Simultaneity. Access to one's entire life in any moment. To see or to feel the          
universe in a grain of sand, eternity in an hour. To live, not by the calendar, so useful in       
sentencing criminals. Ontogeny recapitulates phylogeny. ... what went on for         
generations of adaptation goes on in each new child — and human embryos still have           
gills and tails in the womb.

Dream recall. Meditation. Dianetics.... Time travel all the way back  
through the faunal scale to the beginning of life. Science fiction. Religion. Simultaneity.           
Fascists shooting at my brother as he escapes prisoner of war camp while    my brother is          
aiming a gun at my father and going to kill him if he doesn't stop abusing   our mother,            
while someone is enduring a winter night to shoot the glass out of a window           above          
my baby bed. Simultaneity. Simple mindedness. Why not.

...

Why am I not walking in the sunshine of my eighty-third spring, a spring I would      
not be seeing out this or any other window had not medical skill progressed to the ability    
to transplant a blood vessel from my ageing left leg to my ageing heart?  My heart,         
receiver of stolen goods, thriving — leg still o.k., like any living thing robbed of anything         
short of life — why am I not walking, my eyes stealing the beauty others have labored to            
create, in front yards most will labor one third, approximately, of their lives to own?          
Why are my feet and my mind not tagging along with my gaze and my mind into the       
reality of this day's, this instant's inexpressible splendor?

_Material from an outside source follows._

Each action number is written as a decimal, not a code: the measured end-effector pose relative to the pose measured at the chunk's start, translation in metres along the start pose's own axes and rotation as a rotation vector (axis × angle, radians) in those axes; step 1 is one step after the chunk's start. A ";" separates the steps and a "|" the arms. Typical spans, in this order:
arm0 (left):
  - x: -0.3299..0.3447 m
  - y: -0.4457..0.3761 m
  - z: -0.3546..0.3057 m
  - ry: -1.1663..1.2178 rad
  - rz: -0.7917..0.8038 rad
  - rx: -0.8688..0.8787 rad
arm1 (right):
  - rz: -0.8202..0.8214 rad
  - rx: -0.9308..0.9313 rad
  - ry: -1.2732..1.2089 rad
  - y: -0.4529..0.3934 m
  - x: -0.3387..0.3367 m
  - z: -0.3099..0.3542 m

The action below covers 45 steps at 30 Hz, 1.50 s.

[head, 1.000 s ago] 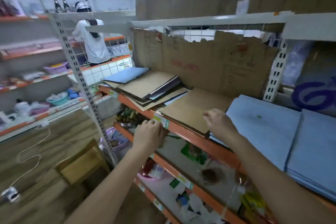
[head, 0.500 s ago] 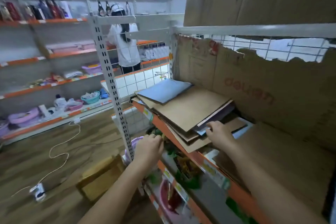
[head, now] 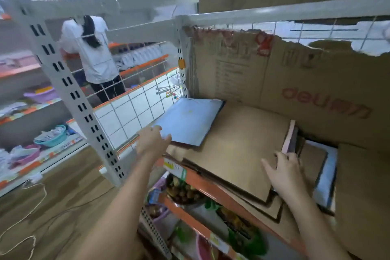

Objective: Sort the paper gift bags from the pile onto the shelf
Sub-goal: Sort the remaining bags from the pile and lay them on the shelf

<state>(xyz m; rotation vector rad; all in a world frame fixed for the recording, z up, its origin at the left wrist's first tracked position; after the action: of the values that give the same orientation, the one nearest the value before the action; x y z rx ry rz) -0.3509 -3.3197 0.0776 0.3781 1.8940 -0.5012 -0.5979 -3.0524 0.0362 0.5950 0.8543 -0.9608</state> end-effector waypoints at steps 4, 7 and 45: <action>0.014 -0.045 0.026 -0.063 0.156 0.014 | -0.058 0.147 0.072 0.015 0.004 -0.003; 0.026 -0.066 0.036 -0.055 0.207 0.015 | -0.050 0.262 0.019 0.021 0.005 -0.004; 0.072 -0.004 -0.011 1.016 0.250 0.086 | -0.065 0.473 -1.116 0.059 0.011 0.001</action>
<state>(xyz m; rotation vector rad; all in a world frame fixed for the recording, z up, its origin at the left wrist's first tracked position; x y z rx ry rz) -0.3876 -3.3155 0.0148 1.0562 2.7337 -0.2177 -0.5420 -3.0305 0.0315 0.3271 -0.3612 -1.3439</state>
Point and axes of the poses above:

My mind unites with the hand clutching this pen — same tool with which bored      
clerks were busily recording their century's piracy's booty and inhumane worship of       
wealth. Gloriously, transcendentally "mad" William Blake experienced the world in a       
grain of sand, eternity in an hour. As mad as Blake, whether gloriously and         
transcendentally so or not, I am trying to experience again and again at least some of my          
past, in a computer chip, and to translate it into ink, in the hope that others may      
experience a tiny piece of a time I would like to call mine — a time I try to save from         
those whose love of power threatens to destroy our children's children's children and   
render humans extinct. I hope to feel myself fifteen again and again and afraid of death       
and trembling and trying to do what a son and a man, a man, should be expected to do,           
defend his home. I hope to sense again and again the fragrance of fallen maple leaves,     
the bouquet of a stranger's perfume, an island of impossible dreams in an arctic ocean of         
air, the brilliance of sun in daffodils, the daffodils I would give my wife, my complex,           
fascinating wife of 40 years, when, tired, and beautiful, utterly, unutterably beautiful, she         
returns from her work day — eight hours of William Blake's eternity. Unaware that I am                 
trying to destine her to live the rest of her and William Blake's eternities in a computer            
chip — itself, so I understand, a grain of sand — she will suggest, I hope, a walk, a walk  
through sunlight finding fulfillment in forsythia — forsythia seething like terribly   
beautiful — and reassuringly distant — lightning, forsythia a molten thunderbolt hurtling            
toward sky and into two ageing lovers' delighted eyes.

So, enough of this purple poeticized prose, somebody, somebody with a body still        
as young as a newly created poem, may say, hurling youthful flesh — past my awed,            
admiring, aged eyes — toward no place else but bed.   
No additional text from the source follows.